Marcos never turns away anyone who comes asking for a free meal. But visitors looking to spend the night and enjoy the comfort of a real mattress and an actual bed sheet must first make it past his discerning nose.

A migrant's first stop upon arrival at the shelter is a wobbly plastic chair in front of Marcos' desk. Other than a crucifix hanging from the far wall, the room is free of decoration. In quick succession, Marcos asks his guests a series of questions. Name, age, marital status, and hometown are all registered before he delves deeper.

'Did you already try to cross? Yes? And the Border Patrol caught you and shipped you back? How many people were in your group? What was the cost of your guide? And the narcos … how steep was the tax—how much did you pay them before you were allowed to leave Altar? What about the driver who drove you up to the border—how much did he charge?'

Marcos knows the answers to each of these questions before he asks them. How his guest responds, however, allows him to differentiate between a migrant in need of help and a lying stranger, someone who has come to the shelter with an ulterior motive. It also presents a great opportunity for me to learn how Altar works.

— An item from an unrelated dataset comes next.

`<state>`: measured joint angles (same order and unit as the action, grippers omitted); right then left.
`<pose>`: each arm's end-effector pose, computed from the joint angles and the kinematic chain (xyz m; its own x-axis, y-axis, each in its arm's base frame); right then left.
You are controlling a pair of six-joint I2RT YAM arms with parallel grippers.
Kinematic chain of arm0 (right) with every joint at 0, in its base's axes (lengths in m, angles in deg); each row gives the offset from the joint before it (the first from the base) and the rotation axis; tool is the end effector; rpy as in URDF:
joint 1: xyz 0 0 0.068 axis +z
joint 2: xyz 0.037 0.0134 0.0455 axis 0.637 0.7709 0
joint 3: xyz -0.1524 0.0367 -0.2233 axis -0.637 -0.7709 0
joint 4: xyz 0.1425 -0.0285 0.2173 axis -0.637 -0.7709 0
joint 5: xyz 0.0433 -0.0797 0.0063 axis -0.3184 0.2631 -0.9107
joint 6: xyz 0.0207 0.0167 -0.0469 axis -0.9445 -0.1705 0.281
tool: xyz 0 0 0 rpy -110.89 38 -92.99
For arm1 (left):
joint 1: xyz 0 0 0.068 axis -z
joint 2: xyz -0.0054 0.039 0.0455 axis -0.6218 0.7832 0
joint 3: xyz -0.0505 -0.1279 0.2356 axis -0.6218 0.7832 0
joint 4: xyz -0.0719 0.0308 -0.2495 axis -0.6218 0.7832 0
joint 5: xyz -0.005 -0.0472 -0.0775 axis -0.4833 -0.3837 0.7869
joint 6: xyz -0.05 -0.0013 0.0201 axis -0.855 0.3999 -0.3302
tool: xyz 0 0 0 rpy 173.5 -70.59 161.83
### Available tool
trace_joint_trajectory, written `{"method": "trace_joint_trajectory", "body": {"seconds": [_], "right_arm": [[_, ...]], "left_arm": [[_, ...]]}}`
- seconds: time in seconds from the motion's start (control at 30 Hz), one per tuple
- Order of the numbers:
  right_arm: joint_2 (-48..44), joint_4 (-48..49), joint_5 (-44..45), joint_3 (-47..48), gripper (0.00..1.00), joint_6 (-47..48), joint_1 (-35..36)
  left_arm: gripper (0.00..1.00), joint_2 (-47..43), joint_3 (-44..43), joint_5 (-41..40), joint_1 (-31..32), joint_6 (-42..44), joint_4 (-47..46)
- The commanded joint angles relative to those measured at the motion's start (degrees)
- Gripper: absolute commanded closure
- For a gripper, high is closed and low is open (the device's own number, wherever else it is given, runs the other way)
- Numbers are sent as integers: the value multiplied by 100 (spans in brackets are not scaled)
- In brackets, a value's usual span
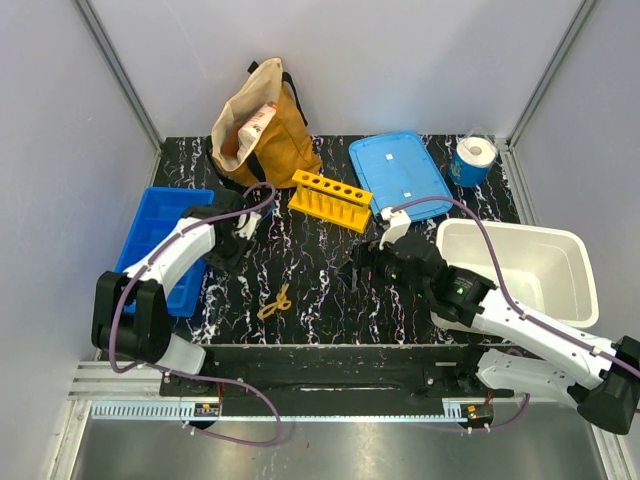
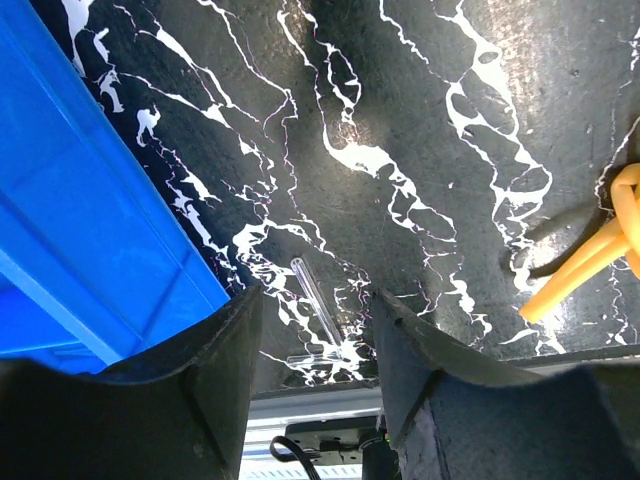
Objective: Organize the chemistry lab equipment
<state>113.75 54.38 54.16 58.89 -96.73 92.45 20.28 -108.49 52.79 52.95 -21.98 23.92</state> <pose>0.1379 0.1751 0.3067 -0.5665 0.0298 -0.8235 -0.5181 0.7642 0.3840 0.2541 -0.0625 0.2239 -0.8959 0.3974 -0.1985 0.3811 0.9172 0.1161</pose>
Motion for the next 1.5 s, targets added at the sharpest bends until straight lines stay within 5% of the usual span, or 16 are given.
{"method": "trace_joint_trajectory", "body": {"seconds": [0.0,0.4,1.47], "right_arm": [[-62,160,9,78,4,162,38],[-272,10,282,70,4,311,38],[-870,-139,642,-237,2,549,38]], "left_arm": [[48,240,11,-164,-70,226,-14],[53,1216,-42,-375,-492,305,179],[64,1866,117,-77,-615,305,232]]}}
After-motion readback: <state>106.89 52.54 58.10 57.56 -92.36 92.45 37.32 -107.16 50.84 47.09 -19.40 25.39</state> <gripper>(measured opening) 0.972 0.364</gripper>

The first man Marcos interviewed went by the name Orlando, and he didn't conform to the migrant stereotype. Sporting a gold tooth and an expensive-looking watch on his left wrist, he answered every question confidently. Nevertheless, he was told he could only stay for dinner. After Orlando left the room, Marcos explained.

'He's a coyote, here looking for customers,' he said. 'I try never to turn away anyone who asks me for food, but he definitely will not spend the night.'

Next up was Jose. Born in the state of Hidalgo, he claimed to have been caught and deported by Border Patrol that very day.

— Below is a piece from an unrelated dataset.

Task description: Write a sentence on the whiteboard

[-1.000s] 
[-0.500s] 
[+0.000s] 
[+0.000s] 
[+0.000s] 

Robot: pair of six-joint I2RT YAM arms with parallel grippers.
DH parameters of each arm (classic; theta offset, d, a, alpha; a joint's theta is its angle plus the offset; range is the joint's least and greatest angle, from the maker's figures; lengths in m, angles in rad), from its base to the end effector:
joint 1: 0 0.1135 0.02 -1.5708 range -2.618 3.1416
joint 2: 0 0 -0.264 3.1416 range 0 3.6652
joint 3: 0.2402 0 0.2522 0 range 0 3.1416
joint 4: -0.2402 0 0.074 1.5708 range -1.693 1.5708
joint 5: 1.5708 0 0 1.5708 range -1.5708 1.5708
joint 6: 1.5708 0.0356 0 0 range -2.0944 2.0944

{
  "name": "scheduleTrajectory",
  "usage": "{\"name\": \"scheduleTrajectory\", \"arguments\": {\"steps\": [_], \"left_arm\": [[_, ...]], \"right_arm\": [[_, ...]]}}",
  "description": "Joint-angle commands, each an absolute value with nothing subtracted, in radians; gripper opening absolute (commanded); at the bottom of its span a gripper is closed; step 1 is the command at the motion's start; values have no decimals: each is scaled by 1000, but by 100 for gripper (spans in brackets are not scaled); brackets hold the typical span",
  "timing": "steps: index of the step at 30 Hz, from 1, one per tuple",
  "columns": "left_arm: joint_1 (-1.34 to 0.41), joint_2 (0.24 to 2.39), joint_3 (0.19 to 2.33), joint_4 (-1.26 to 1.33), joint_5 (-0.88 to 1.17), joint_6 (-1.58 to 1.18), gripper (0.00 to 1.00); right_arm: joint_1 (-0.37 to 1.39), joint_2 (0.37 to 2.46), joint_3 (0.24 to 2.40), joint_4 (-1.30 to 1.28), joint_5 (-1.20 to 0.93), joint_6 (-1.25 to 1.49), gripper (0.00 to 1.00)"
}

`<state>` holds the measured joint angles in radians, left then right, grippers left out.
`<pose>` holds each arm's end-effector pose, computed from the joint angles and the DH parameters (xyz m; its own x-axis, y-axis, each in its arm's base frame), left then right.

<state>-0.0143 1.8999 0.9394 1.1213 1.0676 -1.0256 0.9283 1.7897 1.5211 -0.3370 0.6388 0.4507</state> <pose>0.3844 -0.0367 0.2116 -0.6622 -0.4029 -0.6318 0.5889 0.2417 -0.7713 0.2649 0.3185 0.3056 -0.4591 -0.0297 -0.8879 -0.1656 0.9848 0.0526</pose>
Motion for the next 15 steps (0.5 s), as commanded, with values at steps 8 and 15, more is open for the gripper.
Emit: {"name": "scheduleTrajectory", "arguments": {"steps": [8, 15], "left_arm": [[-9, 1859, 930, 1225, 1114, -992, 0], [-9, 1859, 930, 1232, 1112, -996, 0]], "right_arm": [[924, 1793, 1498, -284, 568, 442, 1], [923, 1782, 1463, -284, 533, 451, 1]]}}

'And how much was the tax you had to pay the narcos?'

Jose was confused. 'What tax?' he asked.

'The narcos, the mafia ... no one gets in those vans if they don't pay the tax first. How much did you have to pay them?'

Jose looked at his feet, and after a pause, responded.

'Five hundred pesos,' he answered cautiously. His response was a question as much it was a statement.

Marcos shook his head, sure that a real migrant who had crossed recently would know that the tax is much higher. 'You'll have to leave after dinner,' he said.

Antonio followed, and it was instantly clear that he was the real thing. An older man carrying a beat-up backpack, he had a week's worth of stubble and walked with a pronounced limp. The question-and-answer session seemed to be going well, until Marcos paused, leaning forward slightly.

'And how many beers did you drink today?' he finally asked.

Antonio was clearly startled. 'None,' he replied.

'With respect, I know you've been drinking today. How many beers?'

'I haven't had anything to drink,' Antonio reiterated.

'Listen. It's a rule. You can't have alcohol in your body and stay here. I have an incredible sense of smell. It's a gift, and I thank God for it every day. I can smell beer on your breath. I know you've been drinking. Just tell me: How much have you had to drink today?'

Antonio relented. 'Two beers,' he said, 'I've had two beers today.'

'Well, then,' answered Marcos, 'I'm sorry, but you can't stay the night.'

Of the six men he who filed through, only one was given permission to sleep at the shelter.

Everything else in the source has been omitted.